Episode 32 :: Love & Food

Love & Food

Let’s face facts here – Valentines Day is for rookies and amateurs. You’re not really going to try to make reservations, are you? Seriously? If you’re in the early years of your relationship, sure – do what you’ve gotta do. But the true connection between love and food goes a lot deeper than reservations at a “romantic” restaurant. And really, how much romance is there in a crowded restaurant next Saturday anyway? Even the darkest corner of that sneaky hideaway does not equal romance, my friends.

No, the true balance of love and food is in your kitchen, and that’s the topic of the day. Feeding someone you love makes a true connection between food and love because feeding someone you love makes them feel loved by you, which then leads to the real bottom line. And for all intents and purposes, there’s a very good reason to get good in the kitchen.

Are you following me here?

In this episode:

• Bourdain and Batali on Food & Sex
• The real reason why we’re all sick and allergic to pretty much everything – processed food
• “Watersgate” – Bourdain throws the gloves down on Alice Waters
• Burger King is reaping the benefits of our economic downslide
• Prosciutto in Iowa?
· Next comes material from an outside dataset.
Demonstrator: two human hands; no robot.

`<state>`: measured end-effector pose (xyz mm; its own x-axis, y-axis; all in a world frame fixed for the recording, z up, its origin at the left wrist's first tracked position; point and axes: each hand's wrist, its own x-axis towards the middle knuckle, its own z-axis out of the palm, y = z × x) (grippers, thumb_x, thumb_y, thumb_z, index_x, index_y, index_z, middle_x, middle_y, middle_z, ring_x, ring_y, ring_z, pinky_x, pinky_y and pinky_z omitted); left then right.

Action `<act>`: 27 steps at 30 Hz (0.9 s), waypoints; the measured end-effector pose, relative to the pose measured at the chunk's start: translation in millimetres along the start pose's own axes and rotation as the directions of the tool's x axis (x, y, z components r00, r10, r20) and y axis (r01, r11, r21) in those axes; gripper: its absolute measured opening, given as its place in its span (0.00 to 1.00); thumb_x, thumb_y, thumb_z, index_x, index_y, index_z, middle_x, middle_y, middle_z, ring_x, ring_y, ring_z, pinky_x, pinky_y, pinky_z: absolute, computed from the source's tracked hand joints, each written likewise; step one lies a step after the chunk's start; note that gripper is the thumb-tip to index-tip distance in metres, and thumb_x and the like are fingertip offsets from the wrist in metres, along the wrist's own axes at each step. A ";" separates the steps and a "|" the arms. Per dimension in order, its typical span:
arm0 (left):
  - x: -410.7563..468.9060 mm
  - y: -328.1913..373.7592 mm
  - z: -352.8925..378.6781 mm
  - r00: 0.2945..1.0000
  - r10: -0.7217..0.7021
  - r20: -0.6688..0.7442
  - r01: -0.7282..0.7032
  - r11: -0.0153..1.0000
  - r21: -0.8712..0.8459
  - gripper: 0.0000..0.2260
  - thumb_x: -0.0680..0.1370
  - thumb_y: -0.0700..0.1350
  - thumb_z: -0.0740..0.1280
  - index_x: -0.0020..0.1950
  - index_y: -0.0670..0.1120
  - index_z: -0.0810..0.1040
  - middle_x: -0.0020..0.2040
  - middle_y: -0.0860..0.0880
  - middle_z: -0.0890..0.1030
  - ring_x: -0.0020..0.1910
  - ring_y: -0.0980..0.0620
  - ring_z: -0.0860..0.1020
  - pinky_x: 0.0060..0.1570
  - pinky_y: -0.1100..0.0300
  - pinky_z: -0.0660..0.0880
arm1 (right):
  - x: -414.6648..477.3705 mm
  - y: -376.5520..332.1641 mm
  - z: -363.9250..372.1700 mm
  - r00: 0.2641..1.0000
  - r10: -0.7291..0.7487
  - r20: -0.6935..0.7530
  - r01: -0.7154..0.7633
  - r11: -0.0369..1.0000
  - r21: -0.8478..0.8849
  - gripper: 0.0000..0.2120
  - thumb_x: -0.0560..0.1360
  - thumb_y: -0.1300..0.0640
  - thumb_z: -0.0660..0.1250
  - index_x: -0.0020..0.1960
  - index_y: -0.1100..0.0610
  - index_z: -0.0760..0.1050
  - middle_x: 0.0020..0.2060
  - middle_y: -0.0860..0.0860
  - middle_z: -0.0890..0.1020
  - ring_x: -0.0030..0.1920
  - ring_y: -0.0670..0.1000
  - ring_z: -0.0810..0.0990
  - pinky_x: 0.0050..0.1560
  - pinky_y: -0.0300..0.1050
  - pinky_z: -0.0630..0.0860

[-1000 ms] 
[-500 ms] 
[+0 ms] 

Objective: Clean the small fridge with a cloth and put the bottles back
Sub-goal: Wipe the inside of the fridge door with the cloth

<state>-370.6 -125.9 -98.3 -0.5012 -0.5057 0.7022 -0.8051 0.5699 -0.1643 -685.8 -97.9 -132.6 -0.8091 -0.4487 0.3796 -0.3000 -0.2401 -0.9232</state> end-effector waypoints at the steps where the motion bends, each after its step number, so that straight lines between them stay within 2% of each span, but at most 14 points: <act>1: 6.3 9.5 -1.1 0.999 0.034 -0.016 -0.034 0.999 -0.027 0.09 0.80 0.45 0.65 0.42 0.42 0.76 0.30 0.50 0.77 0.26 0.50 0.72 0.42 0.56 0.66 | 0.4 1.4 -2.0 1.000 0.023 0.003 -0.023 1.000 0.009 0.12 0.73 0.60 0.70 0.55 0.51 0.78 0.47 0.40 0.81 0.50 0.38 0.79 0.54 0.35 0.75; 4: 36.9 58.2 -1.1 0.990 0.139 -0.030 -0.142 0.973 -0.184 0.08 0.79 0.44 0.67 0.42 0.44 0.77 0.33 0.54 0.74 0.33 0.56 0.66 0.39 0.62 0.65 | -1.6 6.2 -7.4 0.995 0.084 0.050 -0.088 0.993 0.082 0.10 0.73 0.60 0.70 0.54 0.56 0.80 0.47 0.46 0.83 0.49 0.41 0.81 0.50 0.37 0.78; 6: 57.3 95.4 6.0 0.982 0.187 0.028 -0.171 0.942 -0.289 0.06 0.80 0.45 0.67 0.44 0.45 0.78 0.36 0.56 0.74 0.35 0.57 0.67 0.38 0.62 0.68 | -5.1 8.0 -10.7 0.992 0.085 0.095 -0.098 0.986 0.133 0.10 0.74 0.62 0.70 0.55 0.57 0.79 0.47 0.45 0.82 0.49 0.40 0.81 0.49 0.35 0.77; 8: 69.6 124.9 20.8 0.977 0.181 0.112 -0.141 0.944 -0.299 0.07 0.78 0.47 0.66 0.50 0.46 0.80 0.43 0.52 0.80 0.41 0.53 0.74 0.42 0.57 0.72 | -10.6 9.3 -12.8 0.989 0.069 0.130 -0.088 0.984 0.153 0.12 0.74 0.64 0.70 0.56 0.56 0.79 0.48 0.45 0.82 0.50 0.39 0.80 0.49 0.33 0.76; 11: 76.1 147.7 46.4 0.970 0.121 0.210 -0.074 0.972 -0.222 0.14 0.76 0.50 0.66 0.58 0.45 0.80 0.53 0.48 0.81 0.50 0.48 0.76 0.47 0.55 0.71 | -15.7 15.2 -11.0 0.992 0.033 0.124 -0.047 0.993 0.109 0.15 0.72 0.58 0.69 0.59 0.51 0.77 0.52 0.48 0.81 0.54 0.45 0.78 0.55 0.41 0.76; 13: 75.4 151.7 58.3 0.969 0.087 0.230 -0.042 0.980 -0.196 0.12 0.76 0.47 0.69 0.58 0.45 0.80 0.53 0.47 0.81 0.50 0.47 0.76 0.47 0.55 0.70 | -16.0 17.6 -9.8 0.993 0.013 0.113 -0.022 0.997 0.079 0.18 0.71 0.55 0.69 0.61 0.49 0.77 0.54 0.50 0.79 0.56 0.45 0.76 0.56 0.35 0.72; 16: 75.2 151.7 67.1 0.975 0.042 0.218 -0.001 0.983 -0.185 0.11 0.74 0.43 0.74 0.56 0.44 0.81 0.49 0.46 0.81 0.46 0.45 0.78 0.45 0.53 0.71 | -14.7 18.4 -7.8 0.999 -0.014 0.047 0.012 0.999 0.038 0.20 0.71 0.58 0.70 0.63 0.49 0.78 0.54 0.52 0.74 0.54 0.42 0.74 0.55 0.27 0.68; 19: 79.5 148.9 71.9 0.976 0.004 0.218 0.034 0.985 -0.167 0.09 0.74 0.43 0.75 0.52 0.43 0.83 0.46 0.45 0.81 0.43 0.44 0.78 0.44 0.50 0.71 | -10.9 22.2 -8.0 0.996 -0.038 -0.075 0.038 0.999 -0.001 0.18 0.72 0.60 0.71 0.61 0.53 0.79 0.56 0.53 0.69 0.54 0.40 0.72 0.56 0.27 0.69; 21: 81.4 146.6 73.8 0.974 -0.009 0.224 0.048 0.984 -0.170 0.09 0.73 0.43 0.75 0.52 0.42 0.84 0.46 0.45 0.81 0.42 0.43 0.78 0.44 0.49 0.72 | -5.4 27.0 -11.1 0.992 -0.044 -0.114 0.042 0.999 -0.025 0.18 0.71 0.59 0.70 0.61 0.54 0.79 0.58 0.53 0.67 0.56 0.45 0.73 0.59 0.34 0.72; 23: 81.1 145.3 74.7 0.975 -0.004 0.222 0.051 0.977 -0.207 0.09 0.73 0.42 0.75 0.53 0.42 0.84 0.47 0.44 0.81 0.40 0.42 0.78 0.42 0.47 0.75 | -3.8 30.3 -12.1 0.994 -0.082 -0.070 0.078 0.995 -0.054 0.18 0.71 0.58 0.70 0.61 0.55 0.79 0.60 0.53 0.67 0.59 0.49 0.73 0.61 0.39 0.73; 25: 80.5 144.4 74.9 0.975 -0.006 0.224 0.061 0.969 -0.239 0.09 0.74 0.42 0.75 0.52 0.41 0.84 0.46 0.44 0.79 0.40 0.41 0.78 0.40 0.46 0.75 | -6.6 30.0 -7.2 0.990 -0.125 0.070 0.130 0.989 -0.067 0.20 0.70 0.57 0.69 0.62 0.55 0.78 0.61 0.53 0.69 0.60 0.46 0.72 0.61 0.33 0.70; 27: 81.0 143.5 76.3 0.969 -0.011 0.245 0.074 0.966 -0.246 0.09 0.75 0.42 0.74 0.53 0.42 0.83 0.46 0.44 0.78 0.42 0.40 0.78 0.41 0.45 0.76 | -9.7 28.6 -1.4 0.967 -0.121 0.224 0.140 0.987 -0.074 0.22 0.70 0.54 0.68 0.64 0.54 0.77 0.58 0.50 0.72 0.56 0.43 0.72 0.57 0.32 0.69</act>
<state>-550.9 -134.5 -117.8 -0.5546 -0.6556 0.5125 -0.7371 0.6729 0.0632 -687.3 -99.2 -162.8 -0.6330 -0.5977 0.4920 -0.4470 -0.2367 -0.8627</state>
Oh Hell yeah!
• Top Chef Season 5 update
• Season 6 of No Reservations, and why I’ve all but lost interest
• Jose Andres’ “Made In Spain” and a connection to Dracula (in good fun, of course)

Listen to Episode 32 now.

Music in this episode by Christophe Goze. Download his song in the iTunes store.

Don’t forget to visit Jo’s site My Last Bite. The woman’s been on an absolute roll lately, and has provided me with loads of new material. Cheers, Jo!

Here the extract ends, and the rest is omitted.